--- WHAT THE EXERCISE ASKS ---
Send back every line of the data exactly.

(Records contained in a dataset)
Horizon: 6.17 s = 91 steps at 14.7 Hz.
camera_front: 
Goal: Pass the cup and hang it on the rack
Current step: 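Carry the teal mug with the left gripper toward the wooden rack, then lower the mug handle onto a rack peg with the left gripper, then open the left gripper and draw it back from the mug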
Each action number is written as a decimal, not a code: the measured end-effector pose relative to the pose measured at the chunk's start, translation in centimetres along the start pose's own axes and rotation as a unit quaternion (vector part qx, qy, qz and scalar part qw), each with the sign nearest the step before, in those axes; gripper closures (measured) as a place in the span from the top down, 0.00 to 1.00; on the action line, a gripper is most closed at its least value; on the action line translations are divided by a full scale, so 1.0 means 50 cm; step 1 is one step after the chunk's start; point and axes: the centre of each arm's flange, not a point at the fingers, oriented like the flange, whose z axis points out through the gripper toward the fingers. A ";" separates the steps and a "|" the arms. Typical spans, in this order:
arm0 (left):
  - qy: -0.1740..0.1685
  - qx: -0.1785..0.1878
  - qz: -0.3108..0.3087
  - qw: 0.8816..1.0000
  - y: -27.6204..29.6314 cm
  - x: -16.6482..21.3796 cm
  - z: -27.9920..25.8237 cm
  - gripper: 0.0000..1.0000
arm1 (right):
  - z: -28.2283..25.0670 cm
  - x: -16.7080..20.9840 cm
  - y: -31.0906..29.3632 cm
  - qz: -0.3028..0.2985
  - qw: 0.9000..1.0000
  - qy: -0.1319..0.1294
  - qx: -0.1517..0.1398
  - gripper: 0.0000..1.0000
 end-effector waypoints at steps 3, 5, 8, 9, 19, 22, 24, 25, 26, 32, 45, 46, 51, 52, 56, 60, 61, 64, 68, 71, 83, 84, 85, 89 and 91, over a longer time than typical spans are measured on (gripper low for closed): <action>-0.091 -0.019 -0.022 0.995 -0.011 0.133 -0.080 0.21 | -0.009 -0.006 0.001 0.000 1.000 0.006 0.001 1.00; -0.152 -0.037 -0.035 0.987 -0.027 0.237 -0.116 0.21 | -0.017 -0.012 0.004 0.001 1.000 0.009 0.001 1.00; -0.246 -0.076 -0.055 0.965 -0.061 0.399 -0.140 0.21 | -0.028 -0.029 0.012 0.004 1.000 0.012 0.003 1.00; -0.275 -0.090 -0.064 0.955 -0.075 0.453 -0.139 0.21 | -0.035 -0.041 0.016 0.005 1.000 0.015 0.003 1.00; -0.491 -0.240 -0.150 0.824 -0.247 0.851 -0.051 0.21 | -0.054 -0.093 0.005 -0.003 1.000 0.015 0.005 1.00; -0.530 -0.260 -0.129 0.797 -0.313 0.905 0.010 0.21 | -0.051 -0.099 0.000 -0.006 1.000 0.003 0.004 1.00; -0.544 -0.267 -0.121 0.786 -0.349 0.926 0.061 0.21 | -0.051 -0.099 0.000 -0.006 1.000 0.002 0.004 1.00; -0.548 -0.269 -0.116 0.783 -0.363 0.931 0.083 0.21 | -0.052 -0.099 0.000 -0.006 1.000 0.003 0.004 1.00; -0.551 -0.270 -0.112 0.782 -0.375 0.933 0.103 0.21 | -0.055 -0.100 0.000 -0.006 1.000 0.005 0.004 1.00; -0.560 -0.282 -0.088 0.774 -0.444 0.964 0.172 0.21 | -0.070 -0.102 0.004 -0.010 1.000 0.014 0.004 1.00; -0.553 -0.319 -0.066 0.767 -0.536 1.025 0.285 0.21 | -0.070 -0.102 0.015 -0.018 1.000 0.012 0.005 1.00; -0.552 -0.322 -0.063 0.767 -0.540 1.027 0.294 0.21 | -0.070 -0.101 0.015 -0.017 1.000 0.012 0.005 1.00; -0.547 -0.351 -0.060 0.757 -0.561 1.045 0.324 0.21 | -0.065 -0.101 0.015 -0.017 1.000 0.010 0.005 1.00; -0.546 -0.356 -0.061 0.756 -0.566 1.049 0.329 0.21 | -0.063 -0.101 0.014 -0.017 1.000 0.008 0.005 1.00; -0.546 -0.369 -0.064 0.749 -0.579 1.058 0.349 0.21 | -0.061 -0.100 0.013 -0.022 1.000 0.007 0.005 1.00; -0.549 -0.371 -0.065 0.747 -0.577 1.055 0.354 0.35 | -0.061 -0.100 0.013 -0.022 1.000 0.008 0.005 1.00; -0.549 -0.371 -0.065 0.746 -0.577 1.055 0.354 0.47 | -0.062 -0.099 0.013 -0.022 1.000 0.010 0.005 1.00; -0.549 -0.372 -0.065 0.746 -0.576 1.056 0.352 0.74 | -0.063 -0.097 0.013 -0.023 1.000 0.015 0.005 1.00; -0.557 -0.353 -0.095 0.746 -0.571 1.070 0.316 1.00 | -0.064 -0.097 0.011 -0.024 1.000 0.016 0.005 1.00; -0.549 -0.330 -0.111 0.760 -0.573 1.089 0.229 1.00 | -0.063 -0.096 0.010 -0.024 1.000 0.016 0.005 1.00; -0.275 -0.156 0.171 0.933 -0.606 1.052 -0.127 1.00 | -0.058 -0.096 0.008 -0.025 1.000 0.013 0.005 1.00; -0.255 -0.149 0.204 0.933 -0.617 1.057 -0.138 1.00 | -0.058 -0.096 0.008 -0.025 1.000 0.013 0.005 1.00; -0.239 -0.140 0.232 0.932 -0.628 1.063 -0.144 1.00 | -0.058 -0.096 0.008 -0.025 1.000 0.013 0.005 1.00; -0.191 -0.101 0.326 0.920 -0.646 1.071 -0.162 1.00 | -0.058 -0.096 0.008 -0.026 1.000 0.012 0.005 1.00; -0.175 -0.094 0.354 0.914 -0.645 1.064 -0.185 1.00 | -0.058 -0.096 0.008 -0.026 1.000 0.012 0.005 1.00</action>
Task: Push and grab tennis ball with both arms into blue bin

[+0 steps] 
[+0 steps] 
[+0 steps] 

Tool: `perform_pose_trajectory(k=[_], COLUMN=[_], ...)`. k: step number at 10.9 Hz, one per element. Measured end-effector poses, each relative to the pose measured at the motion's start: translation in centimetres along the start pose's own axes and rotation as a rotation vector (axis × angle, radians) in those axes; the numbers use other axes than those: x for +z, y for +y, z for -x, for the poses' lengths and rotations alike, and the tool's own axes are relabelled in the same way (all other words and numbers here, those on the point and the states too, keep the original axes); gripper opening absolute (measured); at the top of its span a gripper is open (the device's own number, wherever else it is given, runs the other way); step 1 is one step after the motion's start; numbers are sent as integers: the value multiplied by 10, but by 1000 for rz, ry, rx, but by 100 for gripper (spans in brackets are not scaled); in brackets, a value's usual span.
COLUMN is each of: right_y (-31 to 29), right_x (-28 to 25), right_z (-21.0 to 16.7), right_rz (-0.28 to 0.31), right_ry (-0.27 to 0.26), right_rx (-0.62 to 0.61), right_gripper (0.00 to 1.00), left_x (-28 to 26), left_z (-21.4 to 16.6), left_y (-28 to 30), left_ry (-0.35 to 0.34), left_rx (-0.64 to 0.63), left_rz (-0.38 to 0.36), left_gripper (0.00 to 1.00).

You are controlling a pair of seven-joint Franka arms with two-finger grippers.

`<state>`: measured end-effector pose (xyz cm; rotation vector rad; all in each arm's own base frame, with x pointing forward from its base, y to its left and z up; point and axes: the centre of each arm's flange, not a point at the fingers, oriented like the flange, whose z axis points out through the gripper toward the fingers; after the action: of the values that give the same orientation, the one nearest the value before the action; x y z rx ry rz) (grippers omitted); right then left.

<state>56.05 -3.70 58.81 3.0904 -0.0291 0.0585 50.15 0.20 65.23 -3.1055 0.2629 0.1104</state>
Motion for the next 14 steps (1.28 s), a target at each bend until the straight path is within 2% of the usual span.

--- ANSWER FOR THE TASK ---
Horizon: 6.17 s = 91 steps at 14.7 Hz.
camera_front: 
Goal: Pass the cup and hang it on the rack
Current step: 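Carry the teal mug with the left gripper toward the wooden rack, then lower the mug handle onto a rack peg with the left gripper, then open the left gripper and draw it back from the mug
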Each action number is written as a decimal, not a code: the measured end-effector pose relative to the pose measured at the chunk's start, translation in centimetres along the start pose's own axes and rotation as a unit quaternion (vector part qx, qy, qz and scalar part qw), each with the sign nearest the step before, in those axes; gripper closures (measured) as a place in the span from the top down, 0.00 to 1.00; on the action line, a gripper is most closed at its least value; on the action line translations are divided by a full scale, so 1.0 means 50 cm; step 1 is one step after the chunk's start; point and axes: the centre of each arm's flange, not a point at the fingers, oriented like the flange, whose z axis points out through the gripper toward the fingers. A ";" separates the steps and a "|" the arms. Typical spans, in this order:
arm0 (left):
  - qy: -0.1740..0.1685
  - qx: -0.1785..0.1878
  - qz: -0.3108..0.3087
  - qw: 0.8816..1.0000
  - y: -27.6204..29.6314 cm
  - x: -16.6482..21.3796 cm
  - z: -27.9920..25.8237 cm
  - gripper: 0.0000..1.0000
arm1 (right):
  - z: -28.2283..25.0670 cm
  - x: -16.7080..20.9840 cm
  - y: -31.0906..29.3632 cm
  - qz: -0.3028..0.2985
  - qw: 0.9000..1.0000
  - qy: -0.1319..0.1294
  - qx: -0.1517..0.1398
  - gripper: 0.0000..1.0000
 end-effector waypoints at steps 3, 5, 8, 9, 19, 22, 24, 25, 26, 32, 45, 46, 51, 52, 56, 60, 61, 64, 68, 71, 83, 84, 85, 89 and 91, over a longer time than typical spans are measured on (gripper low for closed): <action>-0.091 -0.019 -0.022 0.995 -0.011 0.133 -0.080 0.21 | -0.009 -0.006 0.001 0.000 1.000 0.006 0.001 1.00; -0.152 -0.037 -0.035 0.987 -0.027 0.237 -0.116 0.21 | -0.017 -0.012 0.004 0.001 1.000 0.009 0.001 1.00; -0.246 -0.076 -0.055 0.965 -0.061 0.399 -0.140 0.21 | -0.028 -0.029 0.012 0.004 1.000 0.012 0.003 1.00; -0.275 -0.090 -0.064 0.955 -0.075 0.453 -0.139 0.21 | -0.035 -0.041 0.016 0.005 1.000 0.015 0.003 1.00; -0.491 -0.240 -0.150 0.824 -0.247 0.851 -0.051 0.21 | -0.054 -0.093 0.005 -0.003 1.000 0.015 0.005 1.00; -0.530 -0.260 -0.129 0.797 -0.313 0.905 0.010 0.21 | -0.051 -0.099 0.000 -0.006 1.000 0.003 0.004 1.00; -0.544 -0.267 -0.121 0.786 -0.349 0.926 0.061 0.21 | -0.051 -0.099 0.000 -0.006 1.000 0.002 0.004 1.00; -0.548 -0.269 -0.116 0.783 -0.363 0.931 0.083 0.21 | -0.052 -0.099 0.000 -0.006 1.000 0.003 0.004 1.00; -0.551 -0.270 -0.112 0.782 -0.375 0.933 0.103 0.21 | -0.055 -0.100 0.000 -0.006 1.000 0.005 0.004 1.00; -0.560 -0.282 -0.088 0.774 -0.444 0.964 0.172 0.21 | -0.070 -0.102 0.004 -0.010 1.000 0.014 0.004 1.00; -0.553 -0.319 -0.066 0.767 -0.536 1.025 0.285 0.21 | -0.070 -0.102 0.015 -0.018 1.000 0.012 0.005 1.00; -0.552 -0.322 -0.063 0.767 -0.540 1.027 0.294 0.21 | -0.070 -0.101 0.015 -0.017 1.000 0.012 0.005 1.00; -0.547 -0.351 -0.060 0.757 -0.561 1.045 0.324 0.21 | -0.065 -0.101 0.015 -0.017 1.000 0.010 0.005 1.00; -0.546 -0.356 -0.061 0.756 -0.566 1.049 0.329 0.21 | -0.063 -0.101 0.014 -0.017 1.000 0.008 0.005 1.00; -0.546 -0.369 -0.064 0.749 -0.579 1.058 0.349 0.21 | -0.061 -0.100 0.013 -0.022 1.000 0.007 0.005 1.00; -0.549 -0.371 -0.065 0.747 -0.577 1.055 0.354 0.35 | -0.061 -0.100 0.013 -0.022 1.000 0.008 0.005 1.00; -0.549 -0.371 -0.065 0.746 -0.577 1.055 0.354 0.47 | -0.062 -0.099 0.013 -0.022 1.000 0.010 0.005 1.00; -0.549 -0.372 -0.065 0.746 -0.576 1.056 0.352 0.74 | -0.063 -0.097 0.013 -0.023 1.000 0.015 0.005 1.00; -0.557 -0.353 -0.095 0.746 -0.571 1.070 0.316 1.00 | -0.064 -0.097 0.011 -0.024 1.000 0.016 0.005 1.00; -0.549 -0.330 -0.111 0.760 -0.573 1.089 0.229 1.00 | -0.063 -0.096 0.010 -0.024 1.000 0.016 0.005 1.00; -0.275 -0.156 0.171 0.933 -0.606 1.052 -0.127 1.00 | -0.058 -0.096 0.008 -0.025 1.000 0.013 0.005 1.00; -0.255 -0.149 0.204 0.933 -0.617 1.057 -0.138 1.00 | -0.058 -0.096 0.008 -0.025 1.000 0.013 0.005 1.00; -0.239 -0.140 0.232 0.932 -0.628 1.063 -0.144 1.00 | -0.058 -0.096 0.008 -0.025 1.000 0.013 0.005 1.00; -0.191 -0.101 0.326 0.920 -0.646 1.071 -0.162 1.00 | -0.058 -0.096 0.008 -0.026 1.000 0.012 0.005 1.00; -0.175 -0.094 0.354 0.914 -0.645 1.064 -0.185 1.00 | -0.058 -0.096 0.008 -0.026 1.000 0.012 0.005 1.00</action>
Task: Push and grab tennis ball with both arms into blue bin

[+0 steps] 
[+0 steps] 
[+0 steps] 

Tool: `perform_pose_trajectory(k=[_], COLUMN=[_], ...)`. k: step number at 10.9 Hz, one per element. Measured end-effector poses, each relative to the pose measured at the motion's start: translation in centimetres along the start pose's own axes and rotation as a rotation vector (axis × angle, radians) in those axes; the numbers use other axes than those: x for +z, y for +y, z for -x, for the poses' lengths and rotations alike, and the tool's own axes are relabelled in the same way (all other words and numbers here, those on the point and the states too, keep the original axes); gripper opening absolute (measured); at the top of its span a gripper is open (the device's own number, wherever else it is given, runs the other way); step 1 is one step after the motion's start; numbers are sent as integers: the value multiplied by 10, but by 1000 for rz, ry, rx, but by 100 for gripper (spans in brackets are not scaled); in brackets, a value's usual span.
COLUMN is each of: right_y (-31 to 29), right_x (-28 to 25), right_z (-21.0 to 16.7), right_rz (-0.28 to 0.31), right_ry (-0.27 to 0.26), right_rx (-0.62 to 0.61), right_gripper (0.00 to 1.00), left_x (-28 to 26), left_z (-21.4 to 16.6), left_y (-28 to 30), left_ry (-0.35 to 0.34), left_rx (-0.64 to 0.63), left_rz (-0.38 to 0.36), left_gripper (0.00 to 1.00).

You are controlling a pair of seven-joint Franka arms with two-finger grippers.

`<state>`: measured end-effector pose (xyz cm; rotation vector rad; all in each arm's own base frame, with x pointing forward from its base, y to its left and z up; point and axes: the centre of each arm's flange, not a point at the fingers, oriented like the flange, whose z axis points out through the gripper toward the fingers; after the action: of the values that give the same orientation, the one nearest the value before the action; x y z rx ry rz) (grippers omitted); right then left.

<state>56.05 -3.70 58.81 3.0904 -0.0291 0.0585 50.15 0.20 65.23 -3.1055 0.2629 0.1104</state>
Motion for the next 14 steps (1.28 s), a target at each bend until the straight path is within 2% of the usual span.

The requested output is complete.